Brief: Using the entries that follow, give the number of lines containing the string "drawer". Write nothing besides that number.

==============================

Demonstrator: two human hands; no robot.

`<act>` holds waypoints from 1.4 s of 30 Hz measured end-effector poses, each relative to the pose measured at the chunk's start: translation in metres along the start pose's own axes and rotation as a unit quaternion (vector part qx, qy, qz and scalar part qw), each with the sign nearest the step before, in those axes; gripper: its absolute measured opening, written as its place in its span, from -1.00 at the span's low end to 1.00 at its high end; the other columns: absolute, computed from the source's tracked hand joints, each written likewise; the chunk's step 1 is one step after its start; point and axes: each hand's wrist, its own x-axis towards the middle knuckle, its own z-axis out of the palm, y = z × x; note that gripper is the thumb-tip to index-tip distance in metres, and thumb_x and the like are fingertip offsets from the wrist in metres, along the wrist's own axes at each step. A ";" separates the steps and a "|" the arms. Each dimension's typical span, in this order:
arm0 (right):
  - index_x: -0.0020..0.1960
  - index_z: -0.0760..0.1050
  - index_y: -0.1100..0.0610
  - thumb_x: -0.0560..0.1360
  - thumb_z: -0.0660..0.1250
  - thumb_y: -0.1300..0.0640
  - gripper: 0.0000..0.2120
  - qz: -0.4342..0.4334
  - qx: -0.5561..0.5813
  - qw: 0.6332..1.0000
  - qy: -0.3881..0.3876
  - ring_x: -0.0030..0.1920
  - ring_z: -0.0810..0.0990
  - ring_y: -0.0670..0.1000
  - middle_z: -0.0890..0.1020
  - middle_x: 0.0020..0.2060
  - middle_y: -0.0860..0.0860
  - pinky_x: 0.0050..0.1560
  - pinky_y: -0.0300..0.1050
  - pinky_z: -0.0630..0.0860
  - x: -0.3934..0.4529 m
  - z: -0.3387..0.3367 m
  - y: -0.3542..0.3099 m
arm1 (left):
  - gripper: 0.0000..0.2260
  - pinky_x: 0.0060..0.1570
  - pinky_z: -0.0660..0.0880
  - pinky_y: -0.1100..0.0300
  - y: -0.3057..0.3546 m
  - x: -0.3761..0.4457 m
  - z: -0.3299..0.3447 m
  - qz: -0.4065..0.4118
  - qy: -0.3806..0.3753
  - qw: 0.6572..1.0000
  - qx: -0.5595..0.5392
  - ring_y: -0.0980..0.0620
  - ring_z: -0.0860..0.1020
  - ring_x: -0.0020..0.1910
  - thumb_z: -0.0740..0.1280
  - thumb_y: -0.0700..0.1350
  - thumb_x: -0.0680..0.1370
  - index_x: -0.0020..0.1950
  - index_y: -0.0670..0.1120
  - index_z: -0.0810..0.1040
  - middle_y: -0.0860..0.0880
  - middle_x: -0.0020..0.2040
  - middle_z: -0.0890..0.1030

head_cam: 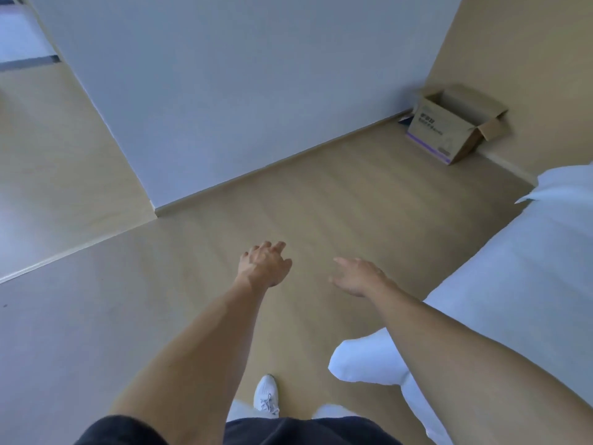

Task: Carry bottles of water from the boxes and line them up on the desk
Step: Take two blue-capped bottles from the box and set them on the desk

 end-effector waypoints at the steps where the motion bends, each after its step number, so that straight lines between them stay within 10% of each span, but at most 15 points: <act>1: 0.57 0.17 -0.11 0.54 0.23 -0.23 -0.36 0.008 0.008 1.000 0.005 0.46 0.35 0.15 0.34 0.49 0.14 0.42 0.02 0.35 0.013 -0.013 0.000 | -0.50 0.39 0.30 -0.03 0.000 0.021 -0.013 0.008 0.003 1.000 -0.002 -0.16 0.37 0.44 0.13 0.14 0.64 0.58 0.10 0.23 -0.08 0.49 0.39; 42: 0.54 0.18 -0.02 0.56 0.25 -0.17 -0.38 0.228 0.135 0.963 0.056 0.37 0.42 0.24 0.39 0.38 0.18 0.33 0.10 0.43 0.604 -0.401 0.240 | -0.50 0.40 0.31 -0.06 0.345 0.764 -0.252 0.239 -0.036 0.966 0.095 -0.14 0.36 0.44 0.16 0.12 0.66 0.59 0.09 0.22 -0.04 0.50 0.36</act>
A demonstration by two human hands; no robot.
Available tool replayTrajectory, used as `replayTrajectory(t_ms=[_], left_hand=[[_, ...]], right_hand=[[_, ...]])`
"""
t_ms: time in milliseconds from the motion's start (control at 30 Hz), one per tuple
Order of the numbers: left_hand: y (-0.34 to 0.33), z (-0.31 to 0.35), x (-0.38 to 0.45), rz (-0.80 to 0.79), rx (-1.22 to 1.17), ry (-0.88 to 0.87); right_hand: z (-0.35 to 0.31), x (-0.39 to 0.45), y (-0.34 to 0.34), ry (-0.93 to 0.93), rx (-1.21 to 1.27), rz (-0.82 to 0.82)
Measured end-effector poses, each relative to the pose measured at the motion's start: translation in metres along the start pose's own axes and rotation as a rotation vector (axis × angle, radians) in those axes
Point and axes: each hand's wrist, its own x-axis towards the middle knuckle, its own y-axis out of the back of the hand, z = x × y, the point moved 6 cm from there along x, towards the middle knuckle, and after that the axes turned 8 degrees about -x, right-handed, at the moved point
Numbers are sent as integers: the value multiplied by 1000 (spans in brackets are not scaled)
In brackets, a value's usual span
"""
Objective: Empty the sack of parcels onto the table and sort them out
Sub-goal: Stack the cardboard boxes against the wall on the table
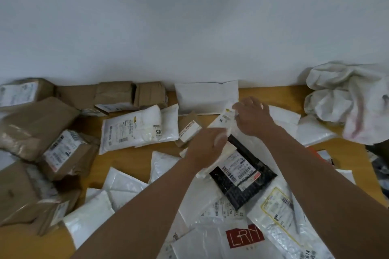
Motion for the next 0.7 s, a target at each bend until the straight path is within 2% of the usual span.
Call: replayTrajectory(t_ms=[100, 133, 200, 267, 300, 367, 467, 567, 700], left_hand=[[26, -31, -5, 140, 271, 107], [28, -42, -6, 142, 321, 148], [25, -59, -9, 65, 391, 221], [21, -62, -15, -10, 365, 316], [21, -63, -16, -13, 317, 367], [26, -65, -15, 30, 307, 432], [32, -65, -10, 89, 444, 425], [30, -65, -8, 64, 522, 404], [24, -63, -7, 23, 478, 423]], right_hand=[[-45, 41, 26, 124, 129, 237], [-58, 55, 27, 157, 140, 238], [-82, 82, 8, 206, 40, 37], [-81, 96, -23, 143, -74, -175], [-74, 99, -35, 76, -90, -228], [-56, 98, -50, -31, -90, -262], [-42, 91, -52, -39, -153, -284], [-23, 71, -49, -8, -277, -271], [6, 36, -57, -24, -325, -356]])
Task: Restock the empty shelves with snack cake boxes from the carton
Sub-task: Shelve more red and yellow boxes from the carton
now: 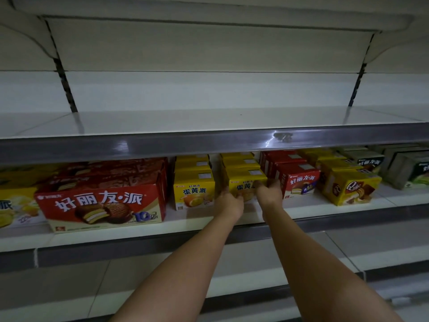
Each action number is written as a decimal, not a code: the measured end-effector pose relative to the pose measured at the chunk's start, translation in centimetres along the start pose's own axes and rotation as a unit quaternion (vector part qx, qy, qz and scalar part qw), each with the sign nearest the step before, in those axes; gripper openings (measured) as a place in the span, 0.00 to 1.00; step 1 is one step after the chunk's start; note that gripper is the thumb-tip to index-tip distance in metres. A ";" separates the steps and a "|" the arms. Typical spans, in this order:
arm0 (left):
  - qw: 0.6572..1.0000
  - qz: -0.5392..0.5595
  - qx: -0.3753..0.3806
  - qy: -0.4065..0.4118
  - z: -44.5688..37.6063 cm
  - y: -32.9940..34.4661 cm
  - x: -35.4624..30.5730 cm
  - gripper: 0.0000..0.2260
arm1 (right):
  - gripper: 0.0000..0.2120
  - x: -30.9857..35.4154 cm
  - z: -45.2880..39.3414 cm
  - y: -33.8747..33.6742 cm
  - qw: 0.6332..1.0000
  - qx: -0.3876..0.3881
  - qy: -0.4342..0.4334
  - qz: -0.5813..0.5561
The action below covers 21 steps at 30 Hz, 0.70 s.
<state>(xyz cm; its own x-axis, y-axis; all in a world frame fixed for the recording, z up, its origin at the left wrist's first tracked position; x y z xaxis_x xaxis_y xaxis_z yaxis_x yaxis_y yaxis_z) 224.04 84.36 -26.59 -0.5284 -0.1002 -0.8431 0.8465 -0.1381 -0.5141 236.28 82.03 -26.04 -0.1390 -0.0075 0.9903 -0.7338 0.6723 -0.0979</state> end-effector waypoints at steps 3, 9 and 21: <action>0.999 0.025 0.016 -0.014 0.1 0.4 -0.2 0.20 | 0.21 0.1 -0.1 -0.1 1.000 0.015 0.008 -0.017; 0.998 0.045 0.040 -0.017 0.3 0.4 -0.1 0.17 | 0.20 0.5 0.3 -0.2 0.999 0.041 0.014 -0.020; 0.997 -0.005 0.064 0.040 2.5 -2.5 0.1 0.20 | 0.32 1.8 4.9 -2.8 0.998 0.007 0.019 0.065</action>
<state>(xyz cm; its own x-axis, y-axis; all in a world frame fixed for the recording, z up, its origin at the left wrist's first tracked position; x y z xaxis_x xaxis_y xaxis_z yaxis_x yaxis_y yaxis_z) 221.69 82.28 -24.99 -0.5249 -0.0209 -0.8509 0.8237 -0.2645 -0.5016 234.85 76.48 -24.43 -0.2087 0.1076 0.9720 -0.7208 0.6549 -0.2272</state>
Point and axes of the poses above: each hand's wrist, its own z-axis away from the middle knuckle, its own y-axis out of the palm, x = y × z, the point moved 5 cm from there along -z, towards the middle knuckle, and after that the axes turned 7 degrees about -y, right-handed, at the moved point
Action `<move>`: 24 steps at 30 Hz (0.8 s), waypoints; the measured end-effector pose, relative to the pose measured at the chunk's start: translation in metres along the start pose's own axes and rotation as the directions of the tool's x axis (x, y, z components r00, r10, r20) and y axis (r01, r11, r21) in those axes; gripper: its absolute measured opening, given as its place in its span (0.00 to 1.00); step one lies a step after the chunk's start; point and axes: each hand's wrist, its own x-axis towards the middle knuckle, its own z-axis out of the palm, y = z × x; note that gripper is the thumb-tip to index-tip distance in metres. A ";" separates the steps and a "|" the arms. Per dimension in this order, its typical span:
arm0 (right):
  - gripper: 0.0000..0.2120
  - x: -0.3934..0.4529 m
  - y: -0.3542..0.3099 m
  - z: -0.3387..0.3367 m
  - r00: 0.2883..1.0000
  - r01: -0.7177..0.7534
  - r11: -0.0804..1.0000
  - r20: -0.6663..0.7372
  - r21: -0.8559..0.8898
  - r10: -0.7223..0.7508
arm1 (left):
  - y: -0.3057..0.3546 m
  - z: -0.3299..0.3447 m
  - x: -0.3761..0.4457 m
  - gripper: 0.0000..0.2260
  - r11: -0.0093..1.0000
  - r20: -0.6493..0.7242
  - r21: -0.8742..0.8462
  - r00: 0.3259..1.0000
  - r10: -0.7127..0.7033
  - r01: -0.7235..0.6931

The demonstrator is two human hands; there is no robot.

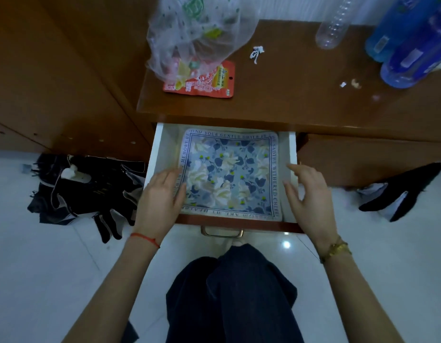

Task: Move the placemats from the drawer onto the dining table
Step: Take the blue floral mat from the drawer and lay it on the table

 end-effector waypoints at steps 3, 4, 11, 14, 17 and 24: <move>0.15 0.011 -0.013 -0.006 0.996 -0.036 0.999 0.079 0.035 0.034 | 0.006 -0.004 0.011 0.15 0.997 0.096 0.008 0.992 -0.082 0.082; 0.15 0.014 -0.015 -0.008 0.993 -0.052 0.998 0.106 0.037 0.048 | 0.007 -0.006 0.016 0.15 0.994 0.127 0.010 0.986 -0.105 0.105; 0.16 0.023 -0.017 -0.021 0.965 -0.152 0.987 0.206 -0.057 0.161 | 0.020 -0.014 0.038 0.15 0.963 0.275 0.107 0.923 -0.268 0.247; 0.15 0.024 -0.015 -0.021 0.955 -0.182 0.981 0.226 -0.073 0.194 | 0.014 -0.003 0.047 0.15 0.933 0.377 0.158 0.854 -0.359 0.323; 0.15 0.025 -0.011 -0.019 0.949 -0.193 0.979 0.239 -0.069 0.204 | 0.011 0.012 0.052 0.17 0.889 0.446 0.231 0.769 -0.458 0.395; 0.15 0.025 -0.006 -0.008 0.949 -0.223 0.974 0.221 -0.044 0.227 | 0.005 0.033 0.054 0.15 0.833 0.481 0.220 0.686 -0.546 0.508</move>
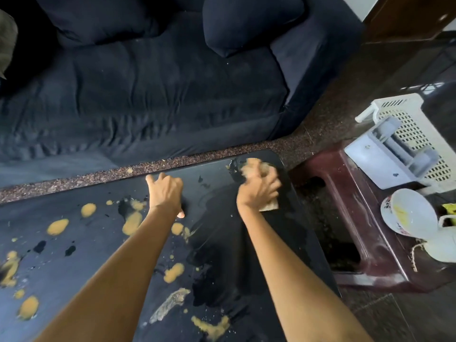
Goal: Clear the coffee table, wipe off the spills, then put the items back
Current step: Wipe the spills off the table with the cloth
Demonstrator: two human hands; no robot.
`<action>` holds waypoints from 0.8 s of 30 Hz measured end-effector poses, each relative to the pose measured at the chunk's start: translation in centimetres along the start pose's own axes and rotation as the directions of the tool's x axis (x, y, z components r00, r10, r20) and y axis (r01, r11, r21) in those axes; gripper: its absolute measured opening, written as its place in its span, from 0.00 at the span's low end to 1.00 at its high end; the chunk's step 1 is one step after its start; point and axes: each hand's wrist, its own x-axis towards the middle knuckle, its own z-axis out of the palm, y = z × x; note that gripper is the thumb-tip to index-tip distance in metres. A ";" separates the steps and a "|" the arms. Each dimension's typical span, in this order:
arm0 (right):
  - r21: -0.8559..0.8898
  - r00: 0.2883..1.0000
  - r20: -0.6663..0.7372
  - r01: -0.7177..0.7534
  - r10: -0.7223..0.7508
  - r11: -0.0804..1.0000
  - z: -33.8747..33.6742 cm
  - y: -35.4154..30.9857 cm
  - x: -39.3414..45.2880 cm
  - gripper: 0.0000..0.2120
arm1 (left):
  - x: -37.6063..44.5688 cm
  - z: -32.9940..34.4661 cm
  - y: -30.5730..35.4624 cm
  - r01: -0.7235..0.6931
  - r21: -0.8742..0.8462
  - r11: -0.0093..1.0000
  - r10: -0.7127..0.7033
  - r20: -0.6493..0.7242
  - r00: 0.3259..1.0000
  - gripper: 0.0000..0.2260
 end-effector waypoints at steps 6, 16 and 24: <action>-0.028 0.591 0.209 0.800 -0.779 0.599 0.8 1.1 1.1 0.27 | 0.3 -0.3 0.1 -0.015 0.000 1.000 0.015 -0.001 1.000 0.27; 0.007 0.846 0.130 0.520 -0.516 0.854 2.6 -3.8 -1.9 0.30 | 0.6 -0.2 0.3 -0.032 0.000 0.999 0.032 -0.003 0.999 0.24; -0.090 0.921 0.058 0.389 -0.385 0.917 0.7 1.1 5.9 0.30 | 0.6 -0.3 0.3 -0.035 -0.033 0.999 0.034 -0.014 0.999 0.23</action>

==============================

Output below: 2